遊女たちの一日

吉原の休日は、正月元日と七月十三日のお盆だけ。年に二日の休み以外は毎日見世に出て働きます。体調が悪いときには休むこともできましたが、カゼで軽い熱がある程度であれば見世に出されました。客がつく限り、毎晩毎晩違う男たちと床をともにし、朝をむかえます。

吉原の遊女たちにとって、身請けされて吉原を出るまでは、吉原の内側だけが世界です。原則として外に出ることはありませんので、この中で毎日同じような日々を繰り返すことになります。

【遊女たちは日中どうしていたか】

前夜客をとった遊女は朝の見送りをしなければなりませんので、6時ころに起床します。客は一晩しか泊まれないので必ず帰ります。客の着換えを手伝い、別れを惜しむラブラブな会話や抱擁をしたり、朝のセックスを楽しんだりして、また来てくれるよう約束をします。このときの手練手管はとても大切です。

客を大門まで見送りにいき、部屋に戻ると10時ころまで仮眠をします。夜は客と寝ていても何かあればすぐに起きなければならないため、遊女は熟睡していません。そのため、午前中に昼寝が必要となります。仮眠から起きると風呂に入り、朝食です。経営者(楼主)が提供するタダ飯ですが、一汁一菜の簡素なものです。上級遊女の場合は多少のおかずがつき、自分の部屋で食べますが、一般の遊女は台所のわきで簡単に済ませます。遊女の食事は一日2回で、夕食は4時から6時の間に、夜見世が始まる前に食べました。

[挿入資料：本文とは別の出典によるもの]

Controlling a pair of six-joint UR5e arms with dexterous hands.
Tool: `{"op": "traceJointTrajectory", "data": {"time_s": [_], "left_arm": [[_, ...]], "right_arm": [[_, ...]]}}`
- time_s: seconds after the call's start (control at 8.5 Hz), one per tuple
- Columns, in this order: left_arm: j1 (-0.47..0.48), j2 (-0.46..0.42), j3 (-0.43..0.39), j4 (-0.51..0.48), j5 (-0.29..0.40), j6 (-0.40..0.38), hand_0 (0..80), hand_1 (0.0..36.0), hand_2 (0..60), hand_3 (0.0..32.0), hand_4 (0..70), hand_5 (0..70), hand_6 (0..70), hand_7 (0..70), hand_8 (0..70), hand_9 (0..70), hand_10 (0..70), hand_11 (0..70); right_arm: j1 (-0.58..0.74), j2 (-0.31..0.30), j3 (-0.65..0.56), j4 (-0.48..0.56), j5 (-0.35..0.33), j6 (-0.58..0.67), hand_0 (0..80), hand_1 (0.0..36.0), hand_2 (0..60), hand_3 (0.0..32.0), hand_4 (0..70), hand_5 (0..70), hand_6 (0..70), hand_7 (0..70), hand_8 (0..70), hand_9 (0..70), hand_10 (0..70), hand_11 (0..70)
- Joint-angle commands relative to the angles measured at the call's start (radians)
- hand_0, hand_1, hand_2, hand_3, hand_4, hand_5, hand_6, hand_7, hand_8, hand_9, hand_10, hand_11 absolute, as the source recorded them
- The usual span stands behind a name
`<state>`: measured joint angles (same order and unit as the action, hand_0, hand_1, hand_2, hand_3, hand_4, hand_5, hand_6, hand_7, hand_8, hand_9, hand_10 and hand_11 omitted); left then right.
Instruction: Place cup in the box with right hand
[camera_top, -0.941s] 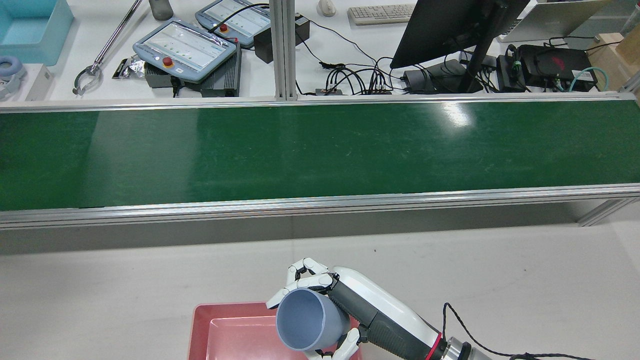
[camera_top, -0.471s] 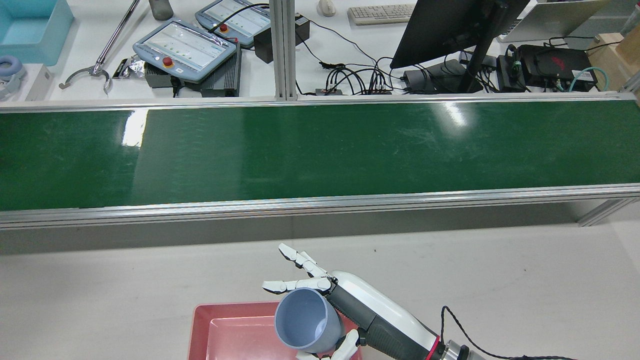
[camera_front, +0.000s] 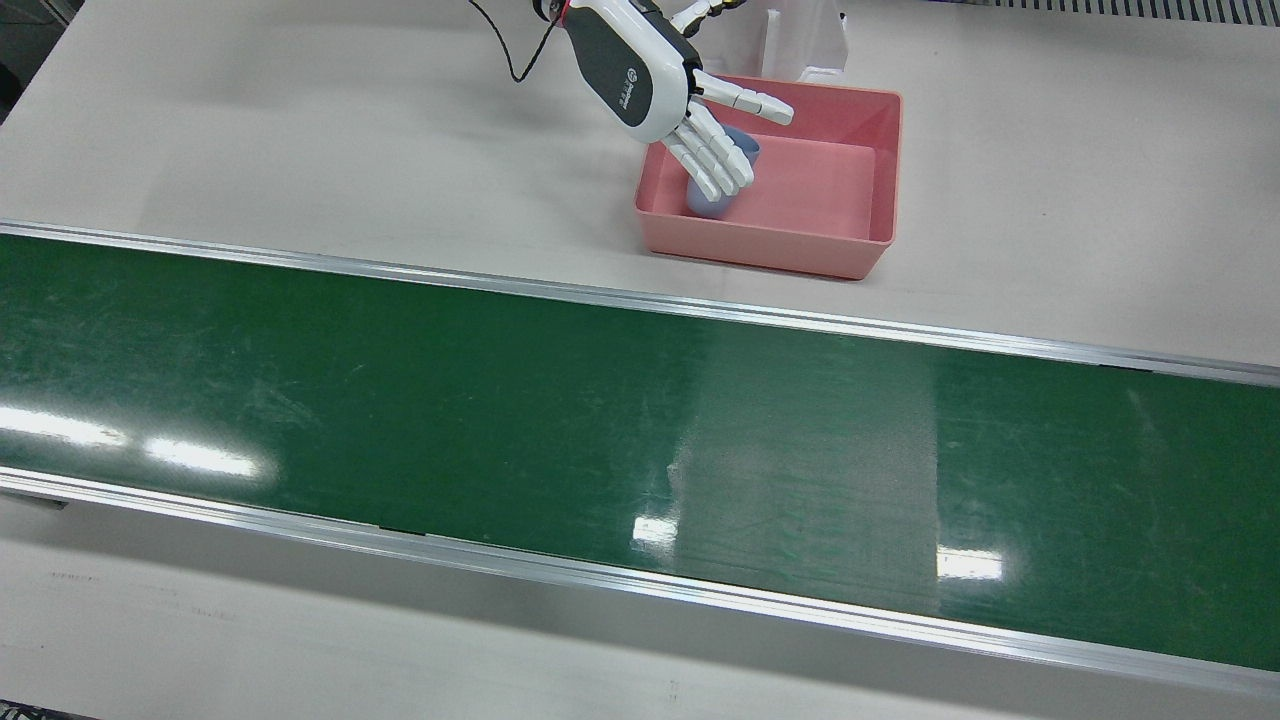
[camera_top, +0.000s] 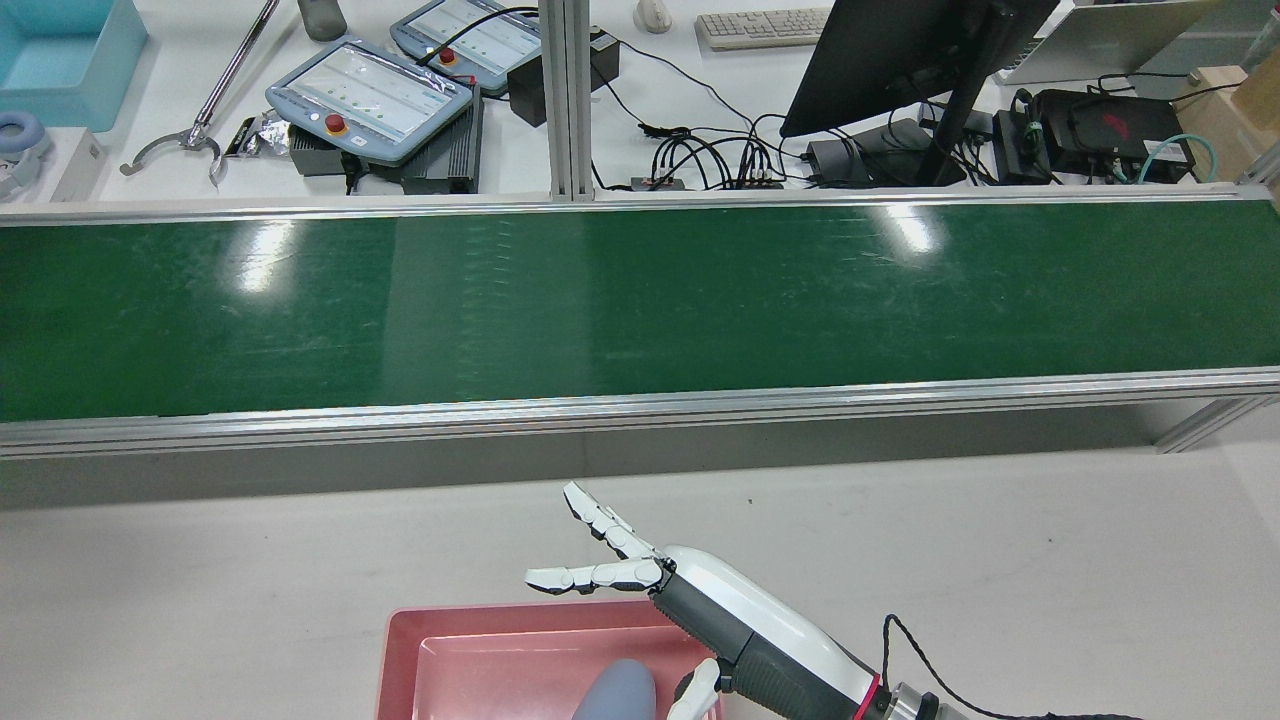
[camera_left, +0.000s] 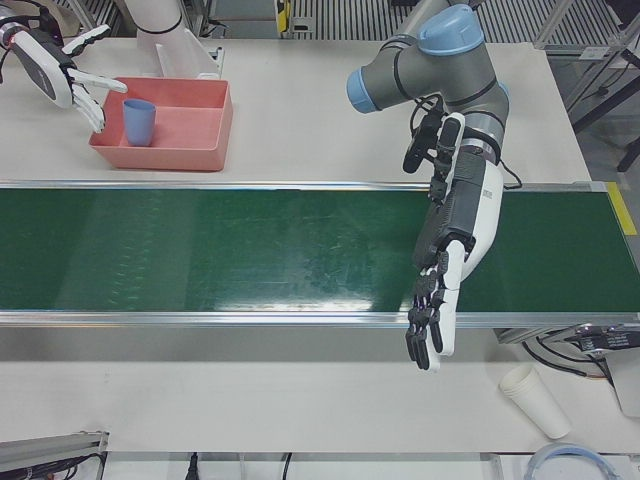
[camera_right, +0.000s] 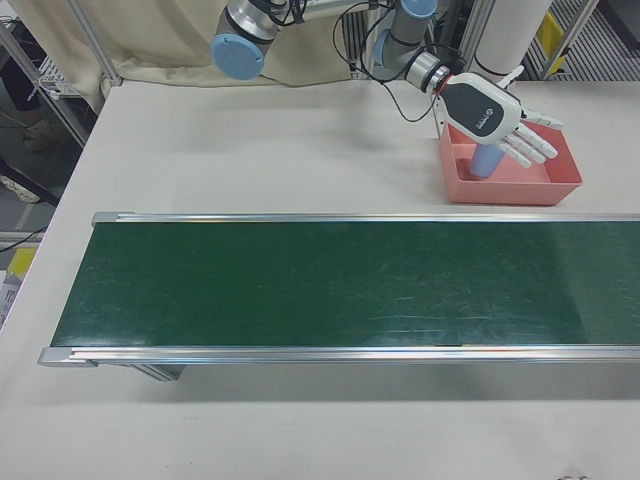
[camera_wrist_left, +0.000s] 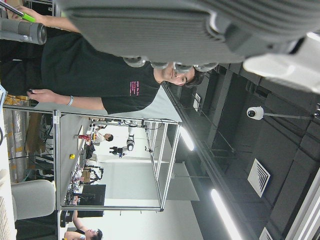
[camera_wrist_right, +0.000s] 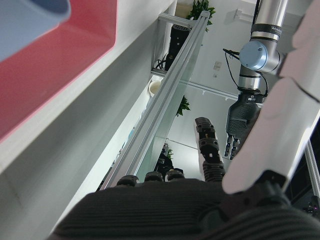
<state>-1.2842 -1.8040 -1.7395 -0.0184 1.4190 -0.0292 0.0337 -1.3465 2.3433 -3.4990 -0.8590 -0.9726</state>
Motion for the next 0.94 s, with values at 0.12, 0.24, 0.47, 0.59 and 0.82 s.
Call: {"op": "traceJointTrajectory", "data": {"time_s": [0.12, 0.24, 0.47, 0.59, 0.82], "left_arm": [[-0.001, 0.000, 0.000, 0.000, 0.000, 0.000, 0.0, 0.0, 0.0, 0.0, 0.0, 0.0, 0.0, 0.0, 0.0, 0.0, 0.0, 0.0], [-0.001, 0.000, 0.000, 0.000, 0.000, 0.000, 0.0, 0.0, 0.0, 0.0, 0.0, 0.0, 0.0, 0.0, 0.0, 0.0, 0.0, 0.0], [-0.001, 0.000, 0.000, 0.000, 0.000, 0.000, 0.0, 0.0, 0.0, 0.0, 0.0, 0.0, 0.0, 0.0, 0.0, 0.0, 0.0, 0.0], [-0.001, 0.000, 0.000, 0.000, 0.000, 0.000, 0.0, 0.0, 0.0, 0.0, 0.0, 0.0, 0.0, 0.0, 0.0, 0.0, 0.0, 0.0], [0.000, 0.000, 0.000, 0.000, 0.000, 0.000, 0.0, 0.0, 0.0, 0.0, 0.0, 0.0, 0.0, 0.0, 0.0, 0.0, 0.0, 0.0]], "right_arm": [[-0.008, 0.000, -0.002, 0.000, 0.002, 0.003, 47.5, 9.3, 5.3, 0.0, 7.0, 2.6, 1.3, 2.8, 0.0, 0.0, 0.0, 0.0], [-0.005, 0.000, 0.008, -0.002, 0.002, 0.012, 48.6, 6.8, 0.0, 0.0, 10.2, 2.6, 1.4, 3.2, 0.0, 0.0, 0.0, 0.0], [0.160, -0.006, 0.013, -0.009, -0.003, 0.052, 48.8, 7.4, 0.0, 0.0, 10.3, 2.7, 1.5, 3.5, 0.0, 0.0, 0.0, 0.0], [0.307, -0.050, 0.007, -0.014, -0.009, 0.098, 49.2, 10.6, 2.3, 0.0, 9.3, 3.3, 2.0, 5.7, 0.0, 0.0, 0.0, 0.0], [0.635, -0.136, -0.085, -0.021, -0.061, 0.251, 50.9, 13.9, 3.1, 0.0, 11.0, 4.2, 3.9, 14.2, 0.0, 1.4, 0.0, 0.0]]}}
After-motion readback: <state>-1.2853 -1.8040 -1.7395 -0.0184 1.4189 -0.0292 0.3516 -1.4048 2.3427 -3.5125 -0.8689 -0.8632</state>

朝食後は掃除や片付け、化粧をしたりして午後2時には昼見世に出ます。昼見世に来る客の多くはただの見物客やひやかしで、仕事になることはあまりありません。午後4時にはいったん見世がしまるので、夜見世が始まる6時までの間に、客に手紙を書いたり夕食をとったりします。

【夜見世がはじまり客をとる】

午後6時になると各見世に灯りがともり、吉原がにぎやかになります。遊女たちは見世に並び、格子の外を歩く男たちと会話をしたりします。そのうちに、「遣手」から声がかかると客がついた合図です。2階の引付部屋で 客と対面し、部屋に移動して酒を酌み交わして話をします。

吉原の終了時刻は午前2時ですが、ほとんどの店が深夜0時に見世を閉めます。夜来る客のほとんどが泊まりの客なので、客のついた遊女は朝まで床をともにします。客のつかなかった遊女はひとりでゆっくり眠ることになります。

吉原の遊女たちは早朝から深夜まで、年に2日の休み以外は毎日働きました。吉原から出ることもなく、ただひたすら毎晩男性と床をともにする暮らしです。